3.3.2. Comparative Experimental Results of Different Feature Engineering Methods

In this section, to prove that the TCN-Q-Reformer model is an excellent sales forecasting model, the following comparative experiments will be constructed to fully prove the performance of the TCN-Q-Reformer.

Part I: To prove that feature engineering can effectively optimize the effect of the predictor, this section compares the feature engineering algorithm with the original Reformer model to evaluate the importance of feature engineering.

Part II: To verify that the TCN algorithm has excellent time series feature mining ability, this section compares LSTM and SAE with TCN.

Part III: To prove the practicability and advance of a reinforcement learning algorithm in the field of feature selection, this section compares reinforcement learning with the traditional meta-heuristic algorithm.

Table 3 shows the multiple regression evaluation indexes of several forecasting models. Table 4, Table 5 and Table 6 intuitively show the accuracy advantage of TCN-Q-Reformer over other prediction algorithms. Figure 6 shows the visualization of the prediction results of the different models.

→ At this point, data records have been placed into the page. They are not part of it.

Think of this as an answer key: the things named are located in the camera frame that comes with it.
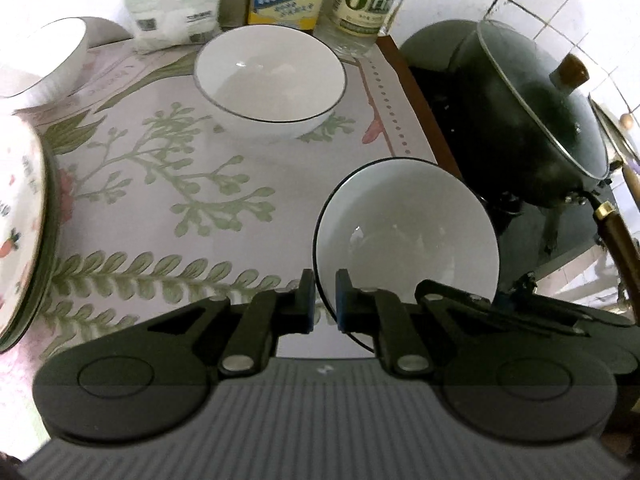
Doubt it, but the black gas stove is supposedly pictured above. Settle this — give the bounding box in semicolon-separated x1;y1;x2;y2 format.
407;60;640;311

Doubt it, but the large white bowl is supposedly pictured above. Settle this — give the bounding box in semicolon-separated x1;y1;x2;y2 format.
0;16;91;111

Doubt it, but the small white bowl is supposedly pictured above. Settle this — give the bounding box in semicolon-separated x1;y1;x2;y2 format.
313;158;500;353

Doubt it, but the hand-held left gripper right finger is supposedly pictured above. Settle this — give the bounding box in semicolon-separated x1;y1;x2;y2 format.
335;269;591;378

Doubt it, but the white plate with sun print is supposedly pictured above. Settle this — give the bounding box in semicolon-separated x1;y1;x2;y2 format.
0;157;62;354

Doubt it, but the floral tablecloth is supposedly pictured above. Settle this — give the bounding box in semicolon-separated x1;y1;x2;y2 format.
0;15;441;376

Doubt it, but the black wok with glass lid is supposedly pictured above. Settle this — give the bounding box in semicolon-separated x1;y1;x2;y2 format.
400;19;640;323

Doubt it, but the medium white bowl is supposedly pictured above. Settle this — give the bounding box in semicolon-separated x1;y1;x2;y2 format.
193;26;348;143

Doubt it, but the clear plastic bag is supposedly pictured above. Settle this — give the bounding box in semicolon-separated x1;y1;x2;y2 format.
117;0;226;54

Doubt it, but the clear vinegar bottle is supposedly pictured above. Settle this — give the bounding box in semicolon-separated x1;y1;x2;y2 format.
315;0;417;59

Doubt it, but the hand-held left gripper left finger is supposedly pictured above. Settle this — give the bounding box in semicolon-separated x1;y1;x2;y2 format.
145;269;317;377

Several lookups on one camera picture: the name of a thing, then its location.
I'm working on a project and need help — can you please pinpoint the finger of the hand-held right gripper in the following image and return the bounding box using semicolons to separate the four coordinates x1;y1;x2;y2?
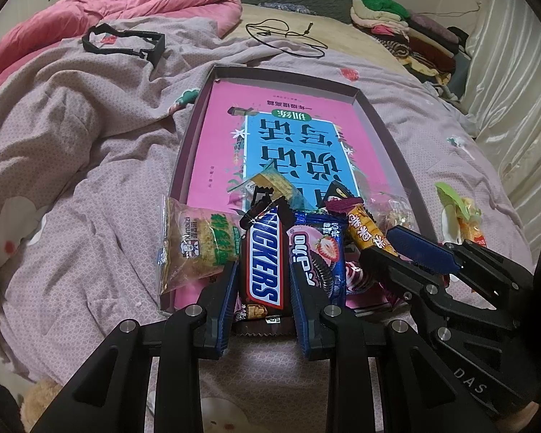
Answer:
386;227;535;307
358;247;449;314

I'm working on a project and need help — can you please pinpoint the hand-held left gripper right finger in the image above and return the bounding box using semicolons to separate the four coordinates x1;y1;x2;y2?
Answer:
289;268;497;433

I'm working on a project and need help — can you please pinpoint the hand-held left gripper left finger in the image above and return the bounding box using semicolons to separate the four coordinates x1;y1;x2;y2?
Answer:
29;262;241;433

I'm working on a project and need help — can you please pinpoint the clear red candy packet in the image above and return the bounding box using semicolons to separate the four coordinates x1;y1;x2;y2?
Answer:
370;192;415;231

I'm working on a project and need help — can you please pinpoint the purple cracker packet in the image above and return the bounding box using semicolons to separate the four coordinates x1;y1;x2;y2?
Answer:
327;196;400;258

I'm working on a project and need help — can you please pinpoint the green bread packet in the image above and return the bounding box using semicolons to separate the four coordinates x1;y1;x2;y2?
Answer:
434;181;485;253

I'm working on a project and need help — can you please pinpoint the brown chocolate bar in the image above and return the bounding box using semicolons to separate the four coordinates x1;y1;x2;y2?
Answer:
232;205;296;337

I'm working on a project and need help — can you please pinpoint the orange snack packet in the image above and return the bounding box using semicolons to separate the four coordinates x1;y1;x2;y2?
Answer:
460;198;487;246

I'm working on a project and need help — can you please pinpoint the blue cookie packet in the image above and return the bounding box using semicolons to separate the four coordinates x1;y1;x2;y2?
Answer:
286;210;348;307

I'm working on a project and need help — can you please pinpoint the clear rice cake packet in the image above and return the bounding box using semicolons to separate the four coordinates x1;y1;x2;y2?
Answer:
155;195;242;294

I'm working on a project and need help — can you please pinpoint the black and red snack packet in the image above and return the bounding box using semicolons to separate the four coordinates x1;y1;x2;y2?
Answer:
327;180;366;213

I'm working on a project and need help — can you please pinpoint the clear yellow snack packet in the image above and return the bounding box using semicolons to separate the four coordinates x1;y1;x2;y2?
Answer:
241;172;305;210

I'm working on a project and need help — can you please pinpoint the grey cloth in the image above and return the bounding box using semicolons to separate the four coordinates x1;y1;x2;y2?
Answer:
424;82;467;113

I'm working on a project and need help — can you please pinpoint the cream satin curtain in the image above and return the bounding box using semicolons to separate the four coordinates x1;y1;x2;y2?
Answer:
460;0;541;235

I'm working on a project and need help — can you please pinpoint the pink and blue book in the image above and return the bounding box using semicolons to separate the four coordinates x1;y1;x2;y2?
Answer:
187;79;409;235

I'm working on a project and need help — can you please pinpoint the brown plush toy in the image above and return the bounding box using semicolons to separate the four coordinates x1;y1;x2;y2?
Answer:
20;376;66;433

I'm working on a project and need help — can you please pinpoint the pile of folded clothes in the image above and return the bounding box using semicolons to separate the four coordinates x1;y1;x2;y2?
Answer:
349;0;472;86

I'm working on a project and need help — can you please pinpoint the beige blanket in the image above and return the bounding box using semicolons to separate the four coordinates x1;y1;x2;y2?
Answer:
221;2;415;82

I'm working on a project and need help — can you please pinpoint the blue patterned cloth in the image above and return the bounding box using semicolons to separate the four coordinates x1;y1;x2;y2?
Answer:
257;1;318;13

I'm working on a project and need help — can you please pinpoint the pink quilt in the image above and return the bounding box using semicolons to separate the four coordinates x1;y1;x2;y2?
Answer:
0;0;244;104

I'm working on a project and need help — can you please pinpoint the thin black wall cable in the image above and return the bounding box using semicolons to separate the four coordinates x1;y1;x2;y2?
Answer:
417;0;484;18

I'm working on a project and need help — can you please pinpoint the black plastic bracket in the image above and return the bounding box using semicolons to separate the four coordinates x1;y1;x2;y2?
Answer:
82;23;167;65

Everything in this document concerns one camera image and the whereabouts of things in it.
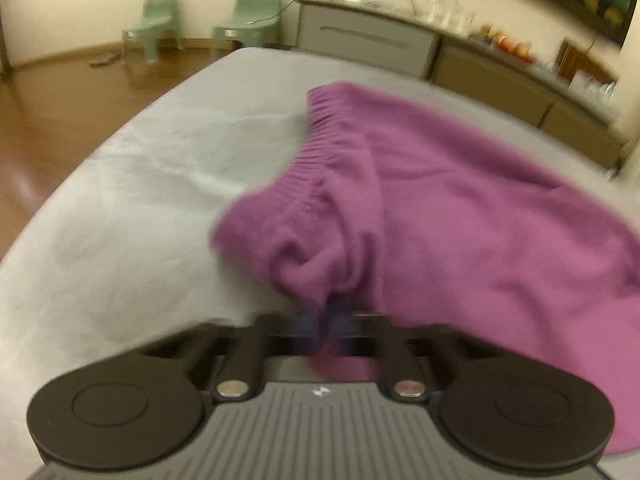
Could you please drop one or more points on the white organizer box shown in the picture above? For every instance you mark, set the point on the white organizer box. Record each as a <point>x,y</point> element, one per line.
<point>592,95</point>

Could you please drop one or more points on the wooden chessboard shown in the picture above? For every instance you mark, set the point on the wooden chessboard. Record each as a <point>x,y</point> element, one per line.
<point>582,62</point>

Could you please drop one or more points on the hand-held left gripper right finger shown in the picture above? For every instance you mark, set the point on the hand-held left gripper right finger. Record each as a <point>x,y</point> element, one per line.
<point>402,360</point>

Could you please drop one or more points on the small green plastic chair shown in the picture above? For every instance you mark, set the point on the small green plastic chair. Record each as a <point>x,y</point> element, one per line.
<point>155,20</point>
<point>247,17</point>

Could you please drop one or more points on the cluster of clear glass cups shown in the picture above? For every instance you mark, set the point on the cluster of clear glass cups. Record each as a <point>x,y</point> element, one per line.
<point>450,10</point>

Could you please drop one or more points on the pair of slippers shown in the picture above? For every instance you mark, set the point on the pair of slippers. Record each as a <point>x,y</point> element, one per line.
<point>104,59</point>

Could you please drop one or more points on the heap of orange fruit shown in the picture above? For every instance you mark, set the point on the heap of orange fruit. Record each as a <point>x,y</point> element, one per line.
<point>507,44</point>

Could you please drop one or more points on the grey and brown sideboard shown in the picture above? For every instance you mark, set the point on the grey and brown sideboard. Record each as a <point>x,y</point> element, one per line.
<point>380,40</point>

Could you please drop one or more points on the purple sweater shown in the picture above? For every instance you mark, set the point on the purple sweater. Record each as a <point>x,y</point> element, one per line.
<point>450,210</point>

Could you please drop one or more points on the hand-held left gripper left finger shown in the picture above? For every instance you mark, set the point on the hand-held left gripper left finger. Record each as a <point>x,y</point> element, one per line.
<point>245,355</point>

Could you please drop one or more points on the red fruit plate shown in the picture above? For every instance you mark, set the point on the red fruit plate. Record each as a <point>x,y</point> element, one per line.
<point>520,57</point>

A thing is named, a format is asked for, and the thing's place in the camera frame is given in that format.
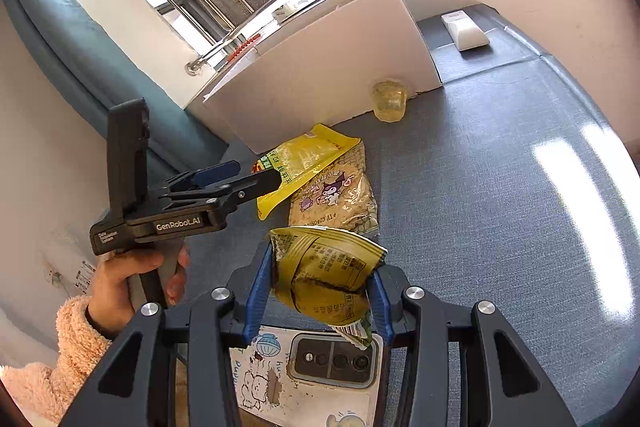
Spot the white wall socket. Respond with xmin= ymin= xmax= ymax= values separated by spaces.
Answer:
xmin=45 ymin=259 xmax=66 ymax=288

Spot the white cardboard box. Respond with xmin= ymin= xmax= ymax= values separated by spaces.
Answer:
xmin=202 ymin=0 xmax=443 ymax=155

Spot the white label sticker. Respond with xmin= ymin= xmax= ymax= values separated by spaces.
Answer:
xmin=75 ymin=259 xmax=98 ymax=293

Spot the white remote control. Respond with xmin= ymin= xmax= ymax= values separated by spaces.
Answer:
xmin=441 ymin=9 xmax=490 ymax=52

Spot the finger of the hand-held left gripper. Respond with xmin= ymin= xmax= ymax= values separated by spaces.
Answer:
xmin=159 ymin=168 xmax=283 ymax=214
xmin=164 ymin=159 xmax=242 ymax=194

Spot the clear yellow jelly cup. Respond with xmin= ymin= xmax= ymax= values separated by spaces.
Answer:
xmin=371 ymin=78 xmax=410 ymax=124

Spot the bright yellow snack packet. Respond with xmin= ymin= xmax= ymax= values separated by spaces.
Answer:
xmin=256 ymin=123 xmax=362 ymax=221

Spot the phone with cartoon case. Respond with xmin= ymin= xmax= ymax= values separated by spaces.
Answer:
xmin=229 ymin=326 xmax=385 ymax=427

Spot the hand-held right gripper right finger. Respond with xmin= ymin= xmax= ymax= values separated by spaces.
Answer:
xmin=365 ymin=267 xmax=578 ymax=427

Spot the olive yellow snack packet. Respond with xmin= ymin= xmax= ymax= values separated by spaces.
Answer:
xmin=269 ymin=226 xmax=388 ymax=349

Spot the person's left hand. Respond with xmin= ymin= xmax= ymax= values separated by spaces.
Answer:
xmin=87 ymin=242 xmax=192 ymax=340

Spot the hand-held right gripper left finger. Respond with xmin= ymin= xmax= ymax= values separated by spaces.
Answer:
xmin=57 ymin=239 xmax=275 ymax=427

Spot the person's left forearm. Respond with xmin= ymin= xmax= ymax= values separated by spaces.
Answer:
xmin=0 ymin=294 xmax=113 ymax=425

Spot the red plastic strip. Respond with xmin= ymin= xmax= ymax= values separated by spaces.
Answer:
xmin=227 ymin=33 xmax=262 ymax=60

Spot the clear cartoon seed packet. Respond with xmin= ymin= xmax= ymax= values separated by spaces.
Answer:
xmin=289 ymin=141 xmax=380 ymax=238

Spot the teal curtain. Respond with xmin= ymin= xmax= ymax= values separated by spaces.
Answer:
xmin=0 ymin=0 xmax=236 ymax=188

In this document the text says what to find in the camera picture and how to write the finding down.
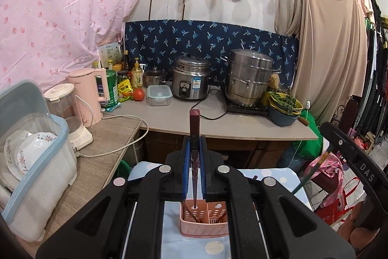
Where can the silver rice cooker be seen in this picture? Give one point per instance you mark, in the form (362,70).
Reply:
(191,80)

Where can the dark red chopstick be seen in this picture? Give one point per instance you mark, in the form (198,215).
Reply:
(188,214)
(194,125)

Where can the dark sauce bottle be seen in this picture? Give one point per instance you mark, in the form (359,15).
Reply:
(125,60)

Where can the yellow snack packet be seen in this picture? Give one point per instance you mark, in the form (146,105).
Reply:
(125,87)

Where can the clear food container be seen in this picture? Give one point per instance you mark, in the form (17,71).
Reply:
(159,96)

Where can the floral plate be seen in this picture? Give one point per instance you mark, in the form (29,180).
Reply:
(36,149)
(12,152)

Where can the black induction stove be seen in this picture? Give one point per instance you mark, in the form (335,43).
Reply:
(236,108)

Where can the green bag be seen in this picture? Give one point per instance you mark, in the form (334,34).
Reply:
(309,137)

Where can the green chopstick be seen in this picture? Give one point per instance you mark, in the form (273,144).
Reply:
(312,171)

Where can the white carton box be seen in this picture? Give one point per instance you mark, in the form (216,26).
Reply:
(109,54)

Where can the row of hanging clothes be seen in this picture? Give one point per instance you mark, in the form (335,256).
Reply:
(372,49)

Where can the blue bowl with greens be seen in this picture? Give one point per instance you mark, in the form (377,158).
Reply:
(283,115)

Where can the pink floral cloth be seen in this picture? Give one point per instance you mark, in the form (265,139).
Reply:
(329,177)

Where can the pink perforated utensil basket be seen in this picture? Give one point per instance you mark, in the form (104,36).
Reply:
(203,228)

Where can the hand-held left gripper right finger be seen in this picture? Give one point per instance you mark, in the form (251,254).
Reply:
(202,168)

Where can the small steel lidded pot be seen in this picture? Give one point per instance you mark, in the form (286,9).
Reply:
(155,78)

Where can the glass jar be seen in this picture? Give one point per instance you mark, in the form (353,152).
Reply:
(122,77)

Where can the wood grain side counter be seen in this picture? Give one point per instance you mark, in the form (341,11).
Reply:
(103,137)

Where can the green packet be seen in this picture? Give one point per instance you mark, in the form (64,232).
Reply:
(112,92)

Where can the beige curtain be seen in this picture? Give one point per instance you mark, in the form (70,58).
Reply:
(327,58)

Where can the dark ornate chair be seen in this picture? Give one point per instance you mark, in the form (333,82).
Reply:
(348,116)

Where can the white dish rack blue lid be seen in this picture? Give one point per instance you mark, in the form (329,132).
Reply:
(36,174)

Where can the yellow soap bottle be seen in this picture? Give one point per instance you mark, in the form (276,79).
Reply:
(137,75)

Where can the navy floral cloth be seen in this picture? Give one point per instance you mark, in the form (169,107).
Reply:
(212,37)

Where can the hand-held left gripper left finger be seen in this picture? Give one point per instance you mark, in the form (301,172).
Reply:
(187,168)

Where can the pink electric kettle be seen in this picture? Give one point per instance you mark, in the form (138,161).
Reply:
(88,95)

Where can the grey back counter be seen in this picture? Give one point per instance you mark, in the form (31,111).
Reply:
(242,125)

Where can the red plastic bag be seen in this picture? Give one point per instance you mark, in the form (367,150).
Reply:
(336,210)

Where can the red tomato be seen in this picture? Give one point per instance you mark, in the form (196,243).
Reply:
(138,94)

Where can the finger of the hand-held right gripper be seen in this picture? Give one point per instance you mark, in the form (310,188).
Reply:
(348,152)

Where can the white blender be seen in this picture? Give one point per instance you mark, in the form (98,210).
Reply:
(72,122)

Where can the steel steamer pot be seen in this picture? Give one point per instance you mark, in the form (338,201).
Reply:
(248,77)

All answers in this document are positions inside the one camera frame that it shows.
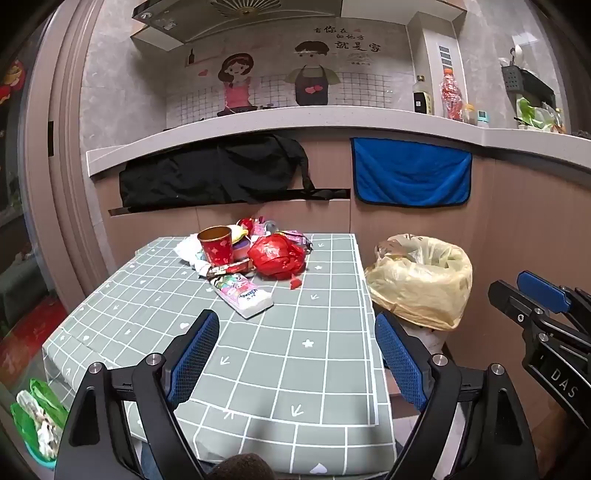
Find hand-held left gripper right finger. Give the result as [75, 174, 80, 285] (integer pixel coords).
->
[374, 312, 541, 480]

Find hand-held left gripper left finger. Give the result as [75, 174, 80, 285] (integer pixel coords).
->
[54, 309, 221, 480]

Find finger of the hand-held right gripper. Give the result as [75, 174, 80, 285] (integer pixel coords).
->
[516, 270, 576, 313]
[488, 279, 555, 330]

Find pink white wrapper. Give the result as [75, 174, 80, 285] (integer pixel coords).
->
[210, 272, 275, 319]

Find red brown snack wrapper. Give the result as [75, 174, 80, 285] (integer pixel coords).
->
[205, 258, 253, 278]

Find red paper cup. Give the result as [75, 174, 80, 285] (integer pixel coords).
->
[197, 226, 233, 267]

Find white plastic wrapper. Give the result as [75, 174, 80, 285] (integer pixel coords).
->
[174, 233, 208, 273]

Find red plastic bag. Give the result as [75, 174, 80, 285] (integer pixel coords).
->
[248, 233, 308, 280]

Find colourful foil wrapper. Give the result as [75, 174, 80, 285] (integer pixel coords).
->
[278, 229, 315, 253]

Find person's left hand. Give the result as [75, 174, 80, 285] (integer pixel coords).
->
[210, 452, 276, 480]

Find green checked tablecloth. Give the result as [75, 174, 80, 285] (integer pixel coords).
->
[41, 233, 398, 476]

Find blue towel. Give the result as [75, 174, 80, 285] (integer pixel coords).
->
[350, 137, 473, 208]

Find red floor mat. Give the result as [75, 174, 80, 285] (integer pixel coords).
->
[0, 300, 68, 393]

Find green plastic bag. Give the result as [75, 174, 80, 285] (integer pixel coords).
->
[10, 378, 70, 470]

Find bagged green vegetables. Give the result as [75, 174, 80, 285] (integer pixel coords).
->
[514, 96, 567, 133]

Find black fabric bag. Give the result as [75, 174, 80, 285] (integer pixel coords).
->
[119, 134, 350, 213]

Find black dish rack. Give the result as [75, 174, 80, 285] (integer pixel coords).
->
[519, 69, 557, 110]

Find black utensil holder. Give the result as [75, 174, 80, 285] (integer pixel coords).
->
[501, 65, 523, 92]

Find plastic bottle with orange cap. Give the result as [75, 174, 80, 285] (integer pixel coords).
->
[438, 66, 464, 122]

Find dark sauce bottle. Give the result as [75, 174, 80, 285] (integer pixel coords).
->
[412, 76, 435, 116]

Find grey stone counter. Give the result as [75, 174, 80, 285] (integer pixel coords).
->
[85, 105, 591, 179]

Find red door decoration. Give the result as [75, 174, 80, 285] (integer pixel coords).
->
[0, 59, 27, 108]

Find steel range hood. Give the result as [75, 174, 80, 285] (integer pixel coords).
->
[130, 0, 467, 52]

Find white wall appliance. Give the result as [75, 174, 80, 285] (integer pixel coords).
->
[407, 11, 465, 114]

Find cartoon wall sticker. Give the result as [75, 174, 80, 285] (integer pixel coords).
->
[185, 23, 384, 117]

From Table 3, Table 4, Table 5 and Table 6 and Figure 6, the following conclusions can be drawn:

(1): Based on Table 4, it can be found that compared with Reformer, feature selection and feature extraction algorithms can effectively improve the prediction accuracy of the model, which proves the effectiveness of feature engineering. A possible reason for this is that feature engineering can effectively mine the key information of the original feature data, optimize the input of the predictor and obtain satisfactory results.
(2): Based on Table 5, it can be found that compared with other time-series feature extraction methods, the TCN method can obtain better feature extraction results. This proves that the TCN network has excellent ability for time series modeling and data feature extraction. Compared with traditional LSTM and SAE, TCN effectively combines CNN and RNN to ensure the training effect and timing modeling ability of the network.
(3): Based on Table 6 and Figure 6, it can be found that compared with the traditional meta-heuristic algorithm, the reinforcement learning method can obtain better feature selection results. This fully proves that reinforcement learning is advanced and effective in the field of feature selection. A possible reason for this is that reinforcement learning effectively optimizes the intelligence of the model and achieves optimal results by training agents.

3.4. Comparing Analysis with Existing Algorithms

To verify that the proposed TCN-Q-Reformer model has excellent pioneering properties in the field of sales forecasting, this section reproduces four existing models and constructs comparative experiments. The four existing models include the classical multivariate statistical model (MLR), the traditional machine learning frameworks (SVM), and two advanced models (Li’s model [45] and Dong’s model [46]). Figure 7, Figure 8 and Figure 9 give the MAE, MAPE, and RMSE values of all existing frameworks and proposed models. Figure 10 shows the predicted results of the TCN-Q-Reformer model and different baseline models.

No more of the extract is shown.